The one who was the focus of the most attention was tall and
slender, slightly older than the others, and marvelously dressed with
moon-sapphires shining in his apricot locks. He was exactly the type to arouse
admiration and desire; once even mine, but I rejected the impulse to linger,
and I looked only to despise.

They laughed and talked, switching back and forth between
two or three languages. I could understand all the words, of course, but I sure
didn’t catch many of the references, and the laughter sounded more heartless
than humorous. I noticed Hlanan, plainly dressed as always, standing on the
perimeter looking pensive.

Taking my cue from him, I stayed up on the masthead, out of
sight. Battles and chases I could handle with little thought, but there was a
cruel edge to that laughter, especially when Kressanthe led it, that I deeply
misliked, especially since what they said rarely made sense. I knew I could
think up insults as quickly as any, but that was defense. Little as I wished to
find attraction in Prince Copper or his smooth-faced, glittering friends, still
less did I wish to serve as target for their wit.

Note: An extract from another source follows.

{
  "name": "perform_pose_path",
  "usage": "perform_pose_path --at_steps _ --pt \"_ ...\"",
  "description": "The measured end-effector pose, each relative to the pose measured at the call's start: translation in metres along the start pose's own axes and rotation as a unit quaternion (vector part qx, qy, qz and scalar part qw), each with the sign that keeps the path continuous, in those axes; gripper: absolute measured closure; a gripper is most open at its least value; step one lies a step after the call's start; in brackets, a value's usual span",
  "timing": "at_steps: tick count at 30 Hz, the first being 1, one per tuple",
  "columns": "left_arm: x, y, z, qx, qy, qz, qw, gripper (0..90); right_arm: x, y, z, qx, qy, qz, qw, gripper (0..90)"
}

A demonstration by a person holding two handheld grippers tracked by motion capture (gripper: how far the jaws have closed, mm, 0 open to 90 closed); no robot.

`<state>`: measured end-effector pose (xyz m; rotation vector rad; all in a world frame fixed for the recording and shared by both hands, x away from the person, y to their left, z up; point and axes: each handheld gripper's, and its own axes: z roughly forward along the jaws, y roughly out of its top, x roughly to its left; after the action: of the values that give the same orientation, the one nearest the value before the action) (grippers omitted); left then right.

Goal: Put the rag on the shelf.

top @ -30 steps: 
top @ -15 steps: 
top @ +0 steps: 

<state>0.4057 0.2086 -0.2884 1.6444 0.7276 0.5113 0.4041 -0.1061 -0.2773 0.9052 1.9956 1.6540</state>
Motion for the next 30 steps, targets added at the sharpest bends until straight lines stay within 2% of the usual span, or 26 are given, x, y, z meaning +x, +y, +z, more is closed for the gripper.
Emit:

So I stayed only to nab some of the eats, and when the music
started, stirring up old emotions and half-buried memories without much sense,
I retreated to skulk in my cabin.

Not that I could entirely escape. Over the next watch
occasional breezes wafted scraps of music into my cabin—which, I discovered,
actually belonged to the yacht’s first mate, who was now housed down below
where the toffs stayed. The music played on and on, often blending with the sweet,
silvery rise and fall of Thianra’s voice.

I had worked hard to build a stone wall around my heart, but
music always seemed to put cracks between the stones, through which useless
emotions leaked out. I resented this weapon. I wanted hurtful emotions locked
safely away so they couldn’t, well, hurt.

I stayed high up until one by one the instruments and voices
fell silent, and all I heard were the occasional calls of the night watch, the
creak of rope and wood, and the endless wash-slap of the sea against the hull.